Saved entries
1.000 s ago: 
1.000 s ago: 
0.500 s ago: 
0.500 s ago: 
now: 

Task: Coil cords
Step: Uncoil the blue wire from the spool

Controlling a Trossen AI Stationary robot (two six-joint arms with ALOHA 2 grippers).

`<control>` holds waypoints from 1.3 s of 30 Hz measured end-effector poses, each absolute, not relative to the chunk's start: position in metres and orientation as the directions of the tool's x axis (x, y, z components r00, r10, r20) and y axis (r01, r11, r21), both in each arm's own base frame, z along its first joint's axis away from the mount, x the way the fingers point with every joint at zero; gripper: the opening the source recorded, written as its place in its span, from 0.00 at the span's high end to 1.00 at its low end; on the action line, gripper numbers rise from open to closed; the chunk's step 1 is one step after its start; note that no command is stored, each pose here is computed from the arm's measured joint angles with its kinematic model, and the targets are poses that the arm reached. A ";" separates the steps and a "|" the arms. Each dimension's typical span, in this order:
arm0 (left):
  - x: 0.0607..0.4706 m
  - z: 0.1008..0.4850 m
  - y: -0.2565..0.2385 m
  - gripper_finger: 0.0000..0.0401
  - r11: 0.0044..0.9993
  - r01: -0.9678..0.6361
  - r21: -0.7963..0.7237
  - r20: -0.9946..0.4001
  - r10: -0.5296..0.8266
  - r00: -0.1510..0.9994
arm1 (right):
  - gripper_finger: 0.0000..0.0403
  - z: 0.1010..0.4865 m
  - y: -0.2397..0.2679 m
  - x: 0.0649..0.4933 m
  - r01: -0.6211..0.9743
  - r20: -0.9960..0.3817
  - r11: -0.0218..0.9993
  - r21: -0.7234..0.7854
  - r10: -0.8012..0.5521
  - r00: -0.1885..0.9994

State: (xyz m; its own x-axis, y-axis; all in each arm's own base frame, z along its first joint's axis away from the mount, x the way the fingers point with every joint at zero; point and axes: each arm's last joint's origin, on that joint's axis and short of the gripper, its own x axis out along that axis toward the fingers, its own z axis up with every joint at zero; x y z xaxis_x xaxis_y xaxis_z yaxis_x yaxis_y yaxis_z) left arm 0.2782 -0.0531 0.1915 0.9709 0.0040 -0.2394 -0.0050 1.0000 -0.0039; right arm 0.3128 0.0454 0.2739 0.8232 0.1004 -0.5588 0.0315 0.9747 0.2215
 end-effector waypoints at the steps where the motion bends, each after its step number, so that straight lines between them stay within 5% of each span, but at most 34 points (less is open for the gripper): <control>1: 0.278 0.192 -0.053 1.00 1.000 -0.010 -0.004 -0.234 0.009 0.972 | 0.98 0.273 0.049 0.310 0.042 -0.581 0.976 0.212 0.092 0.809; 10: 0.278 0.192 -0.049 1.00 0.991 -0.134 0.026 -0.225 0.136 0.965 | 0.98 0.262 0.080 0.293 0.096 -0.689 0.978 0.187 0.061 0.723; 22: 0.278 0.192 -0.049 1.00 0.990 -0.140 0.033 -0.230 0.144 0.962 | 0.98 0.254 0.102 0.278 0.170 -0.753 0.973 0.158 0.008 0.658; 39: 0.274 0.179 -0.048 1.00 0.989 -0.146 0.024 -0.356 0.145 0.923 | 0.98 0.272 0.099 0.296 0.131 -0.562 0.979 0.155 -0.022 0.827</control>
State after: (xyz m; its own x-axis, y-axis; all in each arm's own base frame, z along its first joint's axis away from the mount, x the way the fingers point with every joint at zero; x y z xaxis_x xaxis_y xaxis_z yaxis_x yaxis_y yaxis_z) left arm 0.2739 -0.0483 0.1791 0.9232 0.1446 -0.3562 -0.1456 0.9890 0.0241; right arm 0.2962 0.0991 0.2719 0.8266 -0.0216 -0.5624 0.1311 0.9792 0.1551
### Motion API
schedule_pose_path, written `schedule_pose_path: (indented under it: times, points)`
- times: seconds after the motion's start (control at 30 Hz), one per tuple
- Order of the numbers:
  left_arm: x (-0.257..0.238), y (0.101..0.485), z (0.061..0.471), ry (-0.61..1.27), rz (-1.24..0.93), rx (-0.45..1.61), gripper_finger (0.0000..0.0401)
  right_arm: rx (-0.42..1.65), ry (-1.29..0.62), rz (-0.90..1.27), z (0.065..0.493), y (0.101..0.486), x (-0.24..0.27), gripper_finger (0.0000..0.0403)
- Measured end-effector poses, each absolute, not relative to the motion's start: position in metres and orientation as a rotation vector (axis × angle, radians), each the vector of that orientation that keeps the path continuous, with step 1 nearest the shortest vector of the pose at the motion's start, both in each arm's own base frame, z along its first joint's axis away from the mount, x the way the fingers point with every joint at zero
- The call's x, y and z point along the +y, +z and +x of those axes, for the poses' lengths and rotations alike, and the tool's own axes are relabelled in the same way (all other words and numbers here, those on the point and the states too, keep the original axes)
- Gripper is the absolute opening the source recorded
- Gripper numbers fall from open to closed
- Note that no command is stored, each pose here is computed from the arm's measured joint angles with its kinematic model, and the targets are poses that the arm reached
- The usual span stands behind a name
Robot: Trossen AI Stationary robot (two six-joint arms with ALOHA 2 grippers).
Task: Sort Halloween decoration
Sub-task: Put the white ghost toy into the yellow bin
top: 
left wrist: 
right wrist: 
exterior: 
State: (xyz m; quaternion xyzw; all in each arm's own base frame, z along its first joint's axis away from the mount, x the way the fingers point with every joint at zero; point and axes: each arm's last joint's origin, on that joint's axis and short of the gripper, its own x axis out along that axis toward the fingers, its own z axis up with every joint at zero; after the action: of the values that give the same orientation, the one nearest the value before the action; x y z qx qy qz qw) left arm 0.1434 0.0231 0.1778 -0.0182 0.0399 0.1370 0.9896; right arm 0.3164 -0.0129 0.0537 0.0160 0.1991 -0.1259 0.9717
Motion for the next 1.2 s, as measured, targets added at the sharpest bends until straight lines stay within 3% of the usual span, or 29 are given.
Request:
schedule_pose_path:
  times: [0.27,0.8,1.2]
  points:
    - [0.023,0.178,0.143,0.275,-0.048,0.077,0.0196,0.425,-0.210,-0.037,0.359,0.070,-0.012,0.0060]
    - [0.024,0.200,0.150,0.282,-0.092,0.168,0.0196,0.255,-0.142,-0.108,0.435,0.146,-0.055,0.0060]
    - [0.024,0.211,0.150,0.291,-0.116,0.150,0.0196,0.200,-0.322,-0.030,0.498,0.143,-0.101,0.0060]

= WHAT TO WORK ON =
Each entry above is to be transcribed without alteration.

= FINAL ANSWER =
1.000 s ago: 
1.000 s ago: 
0.500 s ago: 
0.500 s ago: 
now: 

Task: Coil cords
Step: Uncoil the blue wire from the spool

Controlling a Trossen AI Stationary robot (two six-joint arms with ALOHA 2 grippers).

`<control>` holds waypoints from 1.3 s of 30 Hz measured end-effector poses, each absolute, not relative to the chunk's start: position in metres and orientation as the directions of the tool's x axis (x, y, z components r00, r10, r20) and y axis (r01, r11, r21), both in each arm's own base frame, z along its first joint's axis away from the mount, x the way the fingers point with every joint at zero; gripper: the opening the source recorded, written as its place in its span, from 0.00 at the span's high end to 1.00 at its low end; on the action line, gripper numbers rise from open to closed; the chunk's step 1 is one step after its start; note that no command is stored, each pose here is computed from the arm's measured joint angles with its kinematic model, and the targets are poses that the arm reached. A ";" separates the steps and a "|" the arms. Each dimension's typical span, in this order:
arm0 (left):
  - x: 0.0607..0.4706 m
  - z: 0.1008..0.4850 m
  - y: -0.2565..0.2385 m
  - gripper_finger: 0.0000..0.0401
  - r11: 0.0044..0.9993
  - r01: -0.9678..0.6361
  - r21: -0.7963..0.7237
  - r20: -0.9946..0.4001
  - r10: -0.5296..0.8266
  - r00: -0.1510..0.9994
arm1 (right):
  - gripper_finger: 0.0000..0.0403
  - z: 0.1010..0.4865 m
  - y: -0.2397..0.2679 m
  - x: 0.0649..0.4933 m
  - r01: -0.6211..0.9743
  - r20: -0.9960..0.3817
  - r11: -0.0218..0.9993
  - r21: -0.7234..0.7854
  - r10: -0.8012..0.5521
  - r00: -0.1885..0.9994

State: (xyz m; its own x-axis, y-axis; all in each arm's own base frame, z along its first joint's axis away from the mount, x the way the fingers point with every joint at zero; point and axes: each arm's last joint's origin, on that joint's axis and short of the gripper, its own x axis out along that axis toward the fingers, its own z axis up with every joint at zero; x y z xaxis_x xaxis_y xaxis_z yaxis_x yaxis_y yaxis_z) left arm 0.2782 -0.0531 0.1915 0.9709 0.0040 -0.2394 -0.0050 1.0000 -0.0039; right arm 0.3128 0.0454 0.2739 0.8232 0.1004 -0.5588 0.0315 0.9747 0.2215
 end-effector waypoints at the steps where the motion bends, each after its step number, so that straight lines between them stay within 5% of each span, but at most 34 points (less is open for the gripper): <control>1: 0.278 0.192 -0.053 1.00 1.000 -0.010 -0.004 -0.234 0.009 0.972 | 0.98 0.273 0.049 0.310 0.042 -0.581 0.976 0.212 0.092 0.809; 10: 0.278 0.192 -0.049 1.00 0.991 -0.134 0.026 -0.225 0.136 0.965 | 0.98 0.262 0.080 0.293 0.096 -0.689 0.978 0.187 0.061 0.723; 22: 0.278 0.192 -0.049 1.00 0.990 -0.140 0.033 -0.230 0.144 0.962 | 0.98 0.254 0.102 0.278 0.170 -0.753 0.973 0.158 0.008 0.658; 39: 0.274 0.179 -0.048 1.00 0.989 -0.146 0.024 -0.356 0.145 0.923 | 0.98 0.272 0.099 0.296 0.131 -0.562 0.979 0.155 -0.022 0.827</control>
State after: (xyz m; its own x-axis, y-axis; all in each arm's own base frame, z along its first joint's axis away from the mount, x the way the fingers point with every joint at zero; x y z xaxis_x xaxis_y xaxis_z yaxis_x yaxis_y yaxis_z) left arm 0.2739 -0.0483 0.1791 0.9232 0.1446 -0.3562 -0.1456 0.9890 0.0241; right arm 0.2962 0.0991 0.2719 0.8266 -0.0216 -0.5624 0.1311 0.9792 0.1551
### Motion API
schedule_pose_path, written `schedule_pose_path: (indented under it: times, points)`
- times: seconds after the motion's start (control at 30 Hz), one per tuple
- Order of the numbers:
  left_arm: x (-0.257..0.238), y (0.101..0.485), z (0.061..0.471), ry (-0.61..1.27), rz (-1.24..0.93), rx (-0.45..1.61), gripper_finger (0.0000..0.0401)
  right_arm: rx (-0.42..1.65), ry (-1.29..0.62), rz (-0.90..1.27), z (0.065..0.493), y (0.101..0.486), x (-0.24..0.27), gripper_finger (0.0000..0.0403)
- Measured end-effector poses, each absolute, not relative to the motion's start: position in metres and orientation as a rotation vector (axis × angle, radians), each the vector of that orientation that keeps the path continuous, with step 1 nearest the shortest vector of the pose at the motion's start, both in each arm's own base frame, z along its first joint's axis away from the mount, x the way the fingers point with every joint at zero
- The call's x, y and z point along the +y, +z and +x of those axes, for the poses' lengths and rotations alike, and the tool's own axes are relabelled in the same way (all other words and numbers here, those on the point and the states too, keep the original axes)
- Gripper is the absolute opening the source recorded
- Gripper numbers fall from open to closed
- Note that no command is stored, each pose here is computed from the arm's measured joint angles with its kinematic model, and the targets are poses that the arm reached
- The usual span stands behind a name
Robot: Trossen AI Stationary robot (two six-joint arms with ALOHA 2 grippers).
Task: Sort Halloween decoration
Sub-task: Put the white ghost toy into the yellow bin
top: 
left wrist: 
right wrist: 
exterior: 
State: (xyz m; quaternion xyzw; all in each arm's own base frame, z along its first joint's axis away from the mount, x the way the fingers point with every joint at zero; point and axes: each arm's last joint's origin, on that joint's axis and short of the gripper, its own x axis out along that axis toward the fingers, its own z axis up with every joint at zero; after the action: of the values that give the same orientation, the one nearest the value before the action; x y z qx qy qz qw) left arm 0.1434 0.0231 0.1778 -0.0182 0.0399 0.1370 0.9896; right arm 0.3164 -0.0129 0.0537 0.0160 0.1991 -0.1259 0.9717
Motion for the next 1.2 s, as measured, targets added at the sharpest bends until straight lines stay within 3% of the usual span, or 29 are given.
Request:
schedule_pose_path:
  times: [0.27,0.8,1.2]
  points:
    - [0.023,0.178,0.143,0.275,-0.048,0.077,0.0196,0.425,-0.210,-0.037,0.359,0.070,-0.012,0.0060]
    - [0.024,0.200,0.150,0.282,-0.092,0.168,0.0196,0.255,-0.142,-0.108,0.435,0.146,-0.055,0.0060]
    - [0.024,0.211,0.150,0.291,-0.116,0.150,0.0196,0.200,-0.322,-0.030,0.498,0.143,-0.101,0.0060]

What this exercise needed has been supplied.